As one of the authors of this report, it's disturbing to see how wrong the author got it. As the previous poster says, the US was NOT a net exporter of panels to China, or the world - it was an importer in both cases by a substantial degree. What it was a net exporter of was TOTAL solar goods, mainly because of polysilicon and capital equipment exports. Please read the study more carefully.
Also, it really looks like you are drinking the GE kool-aid all the way. That 12.8% is a RECORD EFFICIENCY panel, which has been easily surpassed by a number of thin film firms - the record currently stands at 19.9% for CIGS technology, and at the 16% level for CdTe. These are carefully engineered cells, not representative of mass production results, and even in that case, Solibro has produced a higher efficiency panel in mass production.
Shouldn't a prerequisite to writing about a subject be some background knowledge about it? Seems to be lacking in the case of the author.
Thanks for the comment. I don't claim to be an expert on solar panel, but I am fairly careful about representing source material accurately. To clarify: in the blog I do not asser that the US is a net exporter of panels but represented the source's assertions that the US is a net exporter of "solar products." The words of the blog itself are: "US shipments of solar products to China far exceed imports from the Asian rival by a range of $247 million to $539 million." The references to solar panels come from other articles cited that refer to those specificially. I regret if you were mislead by the title, but I did not write it.

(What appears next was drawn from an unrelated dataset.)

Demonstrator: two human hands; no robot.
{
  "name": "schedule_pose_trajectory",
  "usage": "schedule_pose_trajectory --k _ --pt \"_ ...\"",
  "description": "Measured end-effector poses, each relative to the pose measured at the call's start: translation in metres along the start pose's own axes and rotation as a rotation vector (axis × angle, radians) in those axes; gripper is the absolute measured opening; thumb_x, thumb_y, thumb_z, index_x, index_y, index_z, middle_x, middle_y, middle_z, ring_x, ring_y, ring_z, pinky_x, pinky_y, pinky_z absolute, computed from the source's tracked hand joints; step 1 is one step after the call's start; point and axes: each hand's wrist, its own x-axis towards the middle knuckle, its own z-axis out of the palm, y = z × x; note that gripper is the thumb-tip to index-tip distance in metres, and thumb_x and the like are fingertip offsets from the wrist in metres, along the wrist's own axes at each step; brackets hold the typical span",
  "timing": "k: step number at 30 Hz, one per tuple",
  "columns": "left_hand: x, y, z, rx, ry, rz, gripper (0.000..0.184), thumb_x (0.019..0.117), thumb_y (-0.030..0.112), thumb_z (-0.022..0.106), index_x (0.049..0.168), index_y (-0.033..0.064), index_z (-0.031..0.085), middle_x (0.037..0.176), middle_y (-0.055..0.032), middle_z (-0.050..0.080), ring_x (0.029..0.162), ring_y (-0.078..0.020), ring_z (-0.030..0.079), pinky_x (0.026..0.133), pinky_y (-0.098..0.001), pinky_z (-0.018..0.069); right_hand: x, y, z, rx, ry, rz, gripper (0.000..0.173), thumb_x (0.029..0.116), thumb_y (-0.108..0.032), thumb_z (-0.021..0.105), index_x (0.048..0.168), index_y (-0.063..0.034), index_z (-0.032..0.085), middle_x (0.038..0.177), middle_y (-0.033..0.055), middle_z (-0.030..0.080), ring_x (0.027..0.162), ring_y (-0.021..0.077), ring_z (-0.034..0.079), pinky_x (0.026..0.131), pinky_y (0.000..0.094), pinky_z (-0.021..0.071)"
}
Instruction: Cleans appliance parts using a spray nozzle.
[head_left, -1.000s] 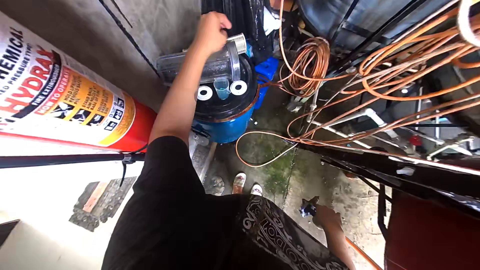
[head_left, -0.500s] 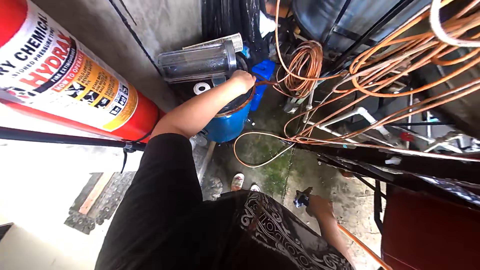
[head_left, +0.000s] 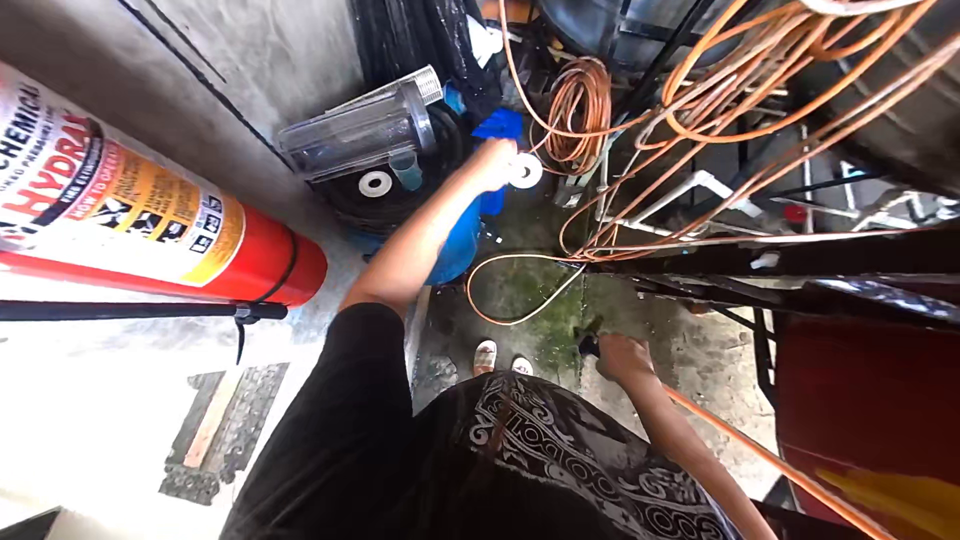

"The record-setting panel was produced on the PrimeStar 30-megawatt manufacturing line in Arvada, Colo. It was measured by the National Renewable Energy Lab (NREL) at a 12.8 percent aperture area efficiency. This panel surpasses all previously published records for CdTe thin film, which is the most affordable solar technology in the industry. "
As for drinking the Kool-Aid, I originally did include the point made in an aritcle that at most the GE plant would only account for 3% of global demand for solar power, but that was edited out (perhaps due to space limitations). Such a small plant could make a difference for the 80,000 homes it could power, but it won't change the face of the globe. As with many forays into renewable energy, I don't think much will change overnight, but each development forges the way for further innovations and improvements.
Thanks for pointing this out, c.roselund. Again, I never claimed to be a solar panel expert, and this blog was more concerned with the US role in solar power as exemplified by GE than an overall assessment of the industry in every country. The people at National Renewable Energy Lab are the ones who declared the GE thin film solar panel, "independently certified as the most efficient ever publicly reported milestone for the technology" in April 2011. So a challenge to that assessment should really be directed at the lab.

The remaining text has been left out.